• TASK BRIEF: Give only the number of lines in these records that include "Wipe".

• INFORMATION GIVEN:
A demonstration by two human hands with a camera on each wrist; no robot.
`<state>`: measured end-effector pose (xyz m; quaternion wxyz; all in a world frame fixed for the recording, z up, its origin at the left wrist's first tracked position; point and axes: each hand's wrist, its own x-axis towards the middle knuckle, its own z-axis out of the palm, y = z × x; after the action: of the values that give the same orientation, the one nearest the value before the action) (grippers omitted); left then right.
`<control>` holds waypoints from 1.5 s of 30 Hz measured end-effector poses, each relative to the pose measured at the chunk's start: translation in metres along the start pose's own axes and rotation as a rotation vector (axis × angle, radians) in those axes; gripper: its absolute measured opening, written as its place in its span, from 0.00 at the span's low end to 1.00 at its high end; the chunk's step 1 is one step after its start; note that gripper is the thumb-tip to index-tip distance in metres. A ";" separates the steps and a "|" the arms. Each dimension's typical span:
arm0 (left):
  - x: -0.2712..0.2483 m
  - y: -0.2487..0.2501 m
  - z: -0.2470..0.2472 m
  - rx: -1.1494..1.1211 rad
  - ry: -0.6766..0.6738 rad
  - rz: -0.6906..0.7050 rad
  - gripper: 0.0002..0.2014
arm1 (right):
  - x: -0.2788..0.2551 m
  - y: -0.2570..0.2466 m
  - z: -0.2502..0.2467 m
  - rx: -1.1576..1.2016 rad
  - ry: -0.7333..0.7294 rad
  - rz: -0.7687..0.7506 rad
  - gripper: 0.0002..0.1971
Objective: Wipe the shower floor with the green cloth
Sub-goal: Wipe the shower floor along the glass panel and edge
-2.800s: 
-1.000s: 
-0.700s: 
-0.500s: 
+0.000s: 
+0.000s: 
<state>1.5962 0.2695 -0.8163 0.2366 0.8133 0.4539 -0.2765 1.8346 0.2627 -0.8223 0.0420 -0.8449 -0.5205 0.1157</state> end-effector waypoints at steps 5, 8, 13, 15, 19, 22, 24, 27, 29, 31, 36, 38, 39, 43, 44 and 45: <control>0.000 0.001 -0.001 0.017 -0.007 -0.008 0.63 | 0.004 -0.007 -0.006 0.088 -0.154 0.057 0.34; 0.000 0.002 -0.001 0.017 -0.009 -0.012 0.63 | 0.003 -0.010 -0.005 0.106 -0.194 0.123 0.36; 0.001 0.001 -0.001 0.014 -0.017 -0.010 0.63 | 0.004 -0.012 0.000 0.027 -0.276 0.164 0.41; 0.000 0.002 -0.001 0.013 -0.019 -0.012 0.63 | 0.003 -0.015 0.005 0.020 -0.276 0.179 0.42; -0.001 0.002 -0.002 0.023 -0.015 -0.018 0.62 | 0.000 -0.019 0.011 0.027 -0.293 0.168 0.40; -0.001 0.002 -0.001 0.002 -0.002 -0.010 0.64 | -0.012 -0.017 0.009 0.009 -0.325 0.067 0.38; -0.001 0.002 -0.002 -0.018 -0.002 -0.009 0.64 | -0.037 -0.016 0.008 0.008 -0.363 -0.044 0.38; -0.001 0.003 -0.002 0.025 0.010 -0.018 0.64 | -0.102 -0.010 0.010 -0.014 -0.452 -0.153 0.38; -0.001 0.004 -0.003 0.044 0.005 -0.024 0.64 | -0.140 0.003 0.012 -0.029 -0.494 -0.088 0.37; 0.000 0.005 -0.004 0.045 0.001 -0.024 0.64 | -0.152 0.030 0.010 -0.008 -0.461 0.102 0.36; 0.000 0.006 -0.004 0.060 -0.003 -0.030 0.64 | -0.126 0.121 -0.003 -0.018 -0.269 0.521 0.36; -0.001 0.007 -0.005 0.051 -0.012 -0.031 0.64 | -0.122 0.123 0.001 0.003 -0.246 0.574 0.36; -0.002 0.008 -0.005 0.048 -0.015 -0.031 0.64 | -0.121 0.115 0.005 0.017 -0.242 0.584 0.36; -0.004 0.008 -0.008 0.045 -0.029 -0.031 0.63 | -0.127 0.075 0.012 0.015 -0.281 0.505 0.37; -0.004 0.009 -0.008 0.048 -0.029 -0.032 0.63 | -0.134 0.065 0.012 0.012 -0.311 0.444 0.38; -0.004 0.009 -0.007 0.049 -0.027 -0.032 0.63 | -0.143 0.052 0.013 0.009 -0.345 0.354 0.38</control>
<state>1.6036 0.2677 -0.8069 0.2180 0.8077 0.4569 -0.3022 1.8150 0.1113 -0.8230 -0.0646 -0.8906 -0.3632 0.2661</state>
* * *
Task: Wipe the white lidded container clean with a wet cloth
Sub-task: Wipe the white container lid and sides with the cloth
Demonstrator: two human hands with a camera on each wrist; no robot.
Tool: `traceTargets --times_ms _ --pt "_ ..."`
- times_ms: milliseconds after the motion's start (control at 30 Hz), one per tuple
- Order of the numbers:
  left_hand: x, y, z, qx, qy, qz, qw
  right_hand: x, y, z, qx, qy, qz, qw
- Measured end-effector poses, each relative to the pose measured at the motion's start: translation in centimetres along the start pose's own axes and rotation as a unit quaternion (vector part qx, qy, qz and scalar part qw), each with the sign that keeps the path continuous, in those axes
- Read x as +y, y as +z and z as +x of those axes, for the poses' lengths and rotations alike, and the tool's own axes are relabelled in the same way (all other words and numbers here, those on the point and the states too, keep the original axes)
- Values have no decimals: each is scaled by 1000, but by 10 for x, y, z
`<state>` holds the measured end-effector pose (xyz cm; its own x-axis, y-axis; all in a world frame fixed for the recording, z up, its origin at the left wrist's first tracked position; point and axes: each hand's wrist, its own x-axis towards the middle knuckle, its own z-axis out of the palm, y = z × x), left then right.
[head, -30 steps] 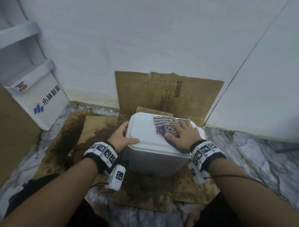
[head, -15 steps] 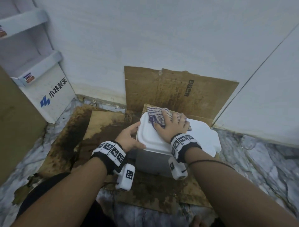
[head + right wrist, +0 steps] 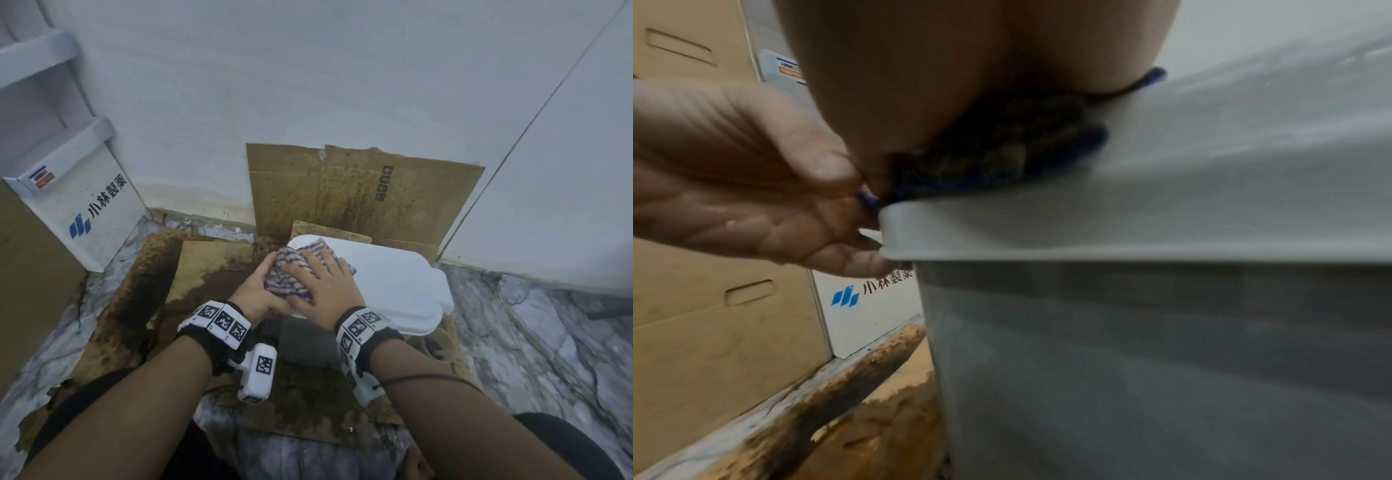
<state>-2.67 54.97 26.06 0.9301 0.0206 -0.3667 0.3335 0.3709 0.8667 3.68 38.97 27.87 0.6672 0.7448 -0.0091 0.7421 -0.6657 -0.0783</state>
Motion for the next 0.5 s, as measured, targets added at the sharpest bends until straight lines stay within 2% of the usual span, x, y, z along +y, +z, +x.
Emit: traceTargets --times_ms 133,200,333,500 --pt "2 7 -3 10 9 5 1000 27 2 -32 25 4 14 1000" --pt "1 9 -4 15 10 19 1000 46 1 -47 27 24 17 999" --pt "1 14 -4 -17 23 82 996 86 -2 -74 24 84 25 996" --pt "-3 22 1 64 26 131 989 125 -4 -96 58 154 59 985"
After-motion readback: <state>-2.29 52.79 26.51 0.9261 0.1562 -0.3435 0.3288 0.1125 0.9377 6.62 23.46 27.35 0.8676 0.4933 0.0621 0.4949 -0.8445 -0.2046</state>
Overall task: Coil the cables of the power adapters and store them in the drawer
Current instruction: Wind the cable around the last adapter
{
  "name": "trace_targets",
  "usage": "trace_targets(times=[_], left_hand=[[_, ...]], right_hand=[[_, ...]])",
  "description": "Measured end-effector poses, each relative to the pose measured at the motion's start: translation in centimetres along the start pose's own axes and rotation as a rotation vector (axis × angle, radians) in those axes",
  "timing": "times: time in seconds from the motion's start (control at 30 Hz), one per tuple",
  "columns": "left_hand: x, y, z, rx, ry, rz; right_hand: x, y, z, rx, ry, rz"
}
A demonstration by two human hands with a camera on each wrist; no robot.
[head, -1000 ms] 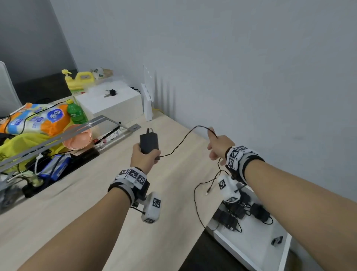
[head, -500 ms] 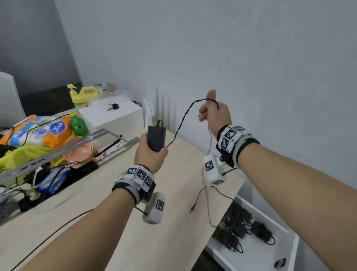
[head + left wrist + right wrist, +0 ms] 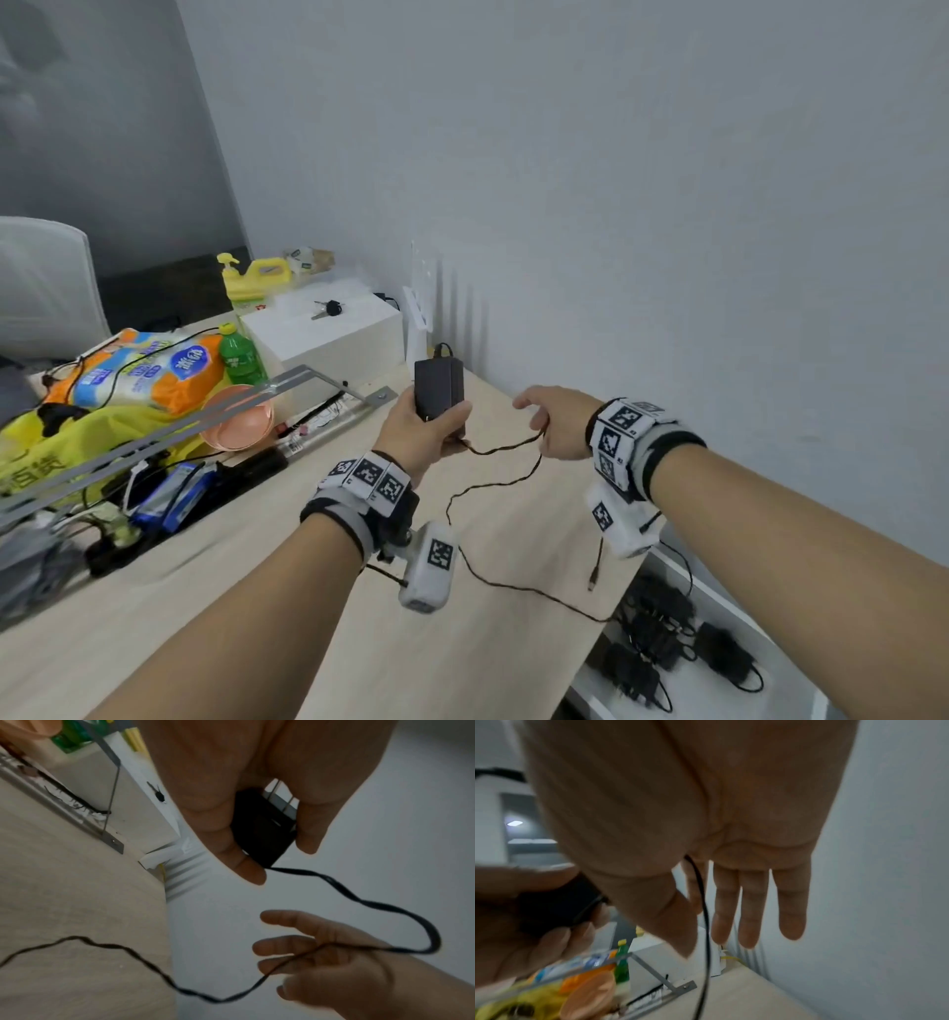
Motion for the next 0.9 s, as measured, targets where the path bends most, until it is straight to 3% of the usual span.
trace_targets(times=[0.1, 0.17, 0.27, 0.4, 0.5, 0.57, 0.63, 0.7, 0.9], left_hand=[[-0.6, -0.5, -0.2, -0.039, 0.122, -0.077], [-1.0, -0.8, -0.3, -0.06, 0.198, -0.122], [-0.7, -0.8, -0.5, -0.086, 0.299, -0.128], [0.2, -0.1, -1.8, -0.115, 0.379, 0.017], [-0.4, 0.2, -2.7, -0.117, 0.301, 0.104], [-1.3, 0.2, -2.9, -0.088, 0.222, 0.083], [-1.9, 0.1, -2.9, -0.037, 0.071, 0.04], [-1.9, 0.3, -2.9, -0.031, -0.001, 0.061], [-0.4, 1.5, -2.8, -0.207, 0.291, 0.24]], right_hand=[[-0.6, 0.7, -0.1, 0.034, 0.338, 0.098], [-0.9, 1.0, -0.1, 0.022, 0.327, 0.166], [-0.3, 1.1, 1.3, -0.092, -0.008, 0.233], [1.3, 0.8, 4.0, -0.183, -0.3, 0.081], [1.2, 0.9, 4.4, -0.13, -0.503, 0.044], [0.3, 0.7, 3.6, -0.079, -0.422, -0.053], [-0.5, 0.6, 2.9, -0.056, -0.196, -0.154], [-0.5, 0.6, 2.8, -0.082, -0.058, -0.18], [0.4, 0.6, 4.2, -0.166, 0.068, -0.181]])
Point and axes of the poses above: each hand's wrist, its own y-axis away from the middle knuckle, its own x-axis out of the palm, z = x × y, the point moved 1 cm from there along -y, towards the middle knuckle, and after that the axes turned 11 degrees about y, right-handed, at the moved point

• RESULT OF THIS TASK: 4